De prestaties van UWV zoals vermeld in het jaarverslag UWV 2008 en de daarbij verstrekte onderzoek- en toezichtinformatie geven echter geen aanleiding om de problematiek te veralgemeniseren tot de gehele organisatie. Verder verwijs ik naar de opmerking van de inspecteur-generaal dat UWV de problemen die geleid hebben tot het stopzetten van het programma Wia, toereikend heeft geanalyseerd en dat de aangekondigde maatregelen aansluiten bij de analyse van UWV (bijlage bij kamerstuk 26 448, 393).

Bij het programma WIA zijn diverse externe bureaus ingeschakeld om een onpartijdig deskundigenoordeel te verkrijgen over de haalbaarheid van het programma en de wenselijkheid om het programma voort te zetten. In het algemeen kan worden gesteld dat deze bureaus UWV adequaat hebben geadviseerd naar de kennis van dat moment. UWV heeft daarnaast contracten met externe partijen, waar het gaat om het systeembeheer en het afnemen van ontwikkeldiensten. Gegeven het feit dat het mislukken van het programma WIA slechts in geringe mate aan de betrokken partijen was toe te rekenen, was er geen reden om de samenwerking met die partijen te beëindigen of van nieuwe contracten met UWV uit te sluiten. Wel was er uiteraard reden voor verbetermaatregelen betreffende het leveranciersmanagement binnen UWV. Dit is door UWV opgepakt.

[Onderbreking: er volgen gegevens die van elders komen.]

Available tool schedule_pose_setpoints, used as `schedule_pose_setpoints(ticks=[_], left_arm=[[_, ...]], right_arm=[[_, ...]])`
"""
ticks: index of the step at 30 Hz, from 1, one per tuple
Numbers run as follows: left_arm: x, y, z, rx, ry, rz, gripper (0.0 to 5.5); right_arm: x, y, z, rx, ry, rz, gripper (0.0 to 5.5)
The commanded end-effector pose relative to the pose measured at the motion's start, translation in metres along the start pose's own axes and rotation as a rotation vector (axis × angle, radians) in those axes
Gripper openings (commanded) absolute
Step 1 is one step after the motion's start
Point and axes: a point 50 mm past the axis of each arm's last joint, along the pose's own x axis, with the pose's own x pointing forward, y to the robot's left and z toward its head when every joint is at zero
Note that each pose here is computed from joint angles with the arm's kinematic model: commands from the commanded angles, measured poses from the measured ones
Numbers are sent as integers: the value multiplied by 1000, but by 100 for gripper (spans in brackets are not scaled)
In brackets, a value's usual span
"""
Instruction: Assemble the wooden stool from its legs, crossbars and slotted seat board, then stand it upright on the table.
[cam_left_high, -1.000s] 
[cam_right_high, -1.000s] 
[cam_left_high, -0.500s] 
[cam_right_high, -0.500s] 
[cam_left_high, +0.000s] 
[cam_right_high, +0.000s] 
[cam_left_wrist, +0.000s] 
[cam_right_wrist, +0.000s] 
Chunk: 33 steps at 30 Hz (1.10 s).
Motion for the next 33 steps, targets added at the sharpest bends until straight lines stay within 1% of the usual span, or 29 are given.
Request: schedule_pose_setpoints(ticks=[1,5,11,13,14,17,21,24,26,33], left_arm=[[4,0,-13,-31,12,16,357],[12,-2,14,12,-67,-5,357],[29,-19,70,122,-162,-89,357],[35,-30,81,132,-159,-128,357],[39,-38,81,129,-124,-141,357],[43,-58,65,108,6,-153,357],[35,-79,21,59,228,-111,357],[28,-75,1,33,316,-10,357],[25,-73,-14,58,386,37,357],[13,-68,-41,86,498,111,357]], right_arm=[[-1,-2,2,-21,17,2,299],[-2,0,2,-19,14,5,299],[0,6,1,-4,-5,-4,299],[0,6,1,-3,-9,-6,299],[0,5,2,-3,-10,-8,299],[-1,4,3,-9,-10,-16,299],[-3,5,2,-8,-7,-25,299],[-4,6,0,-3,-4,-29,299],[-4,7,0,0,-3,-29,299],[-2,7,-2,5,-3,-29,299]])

Ik heb met de Raad van Bestuur van UWV afgesproken om mij periodiek te informeren over de voortgang van de maatregelen. Op 1 oktober 2009 ontving ik van UWV een rapportage met een tussenbalans, die ik u hierbij doe toekomen.1 In november 2009 stuur ik u met de reguliere tussentijdse verslagen SUWI de rapportage van IWI over de uitwerking van de maatregelen en mijn oordeel daarbij.

De minister van Sociale Zaken en Werkgelegenheid,

J. P. H. Donner


XNoot
1

Ter inzage gelegd bij het Centraal Informatiepunt Tweede Kamer.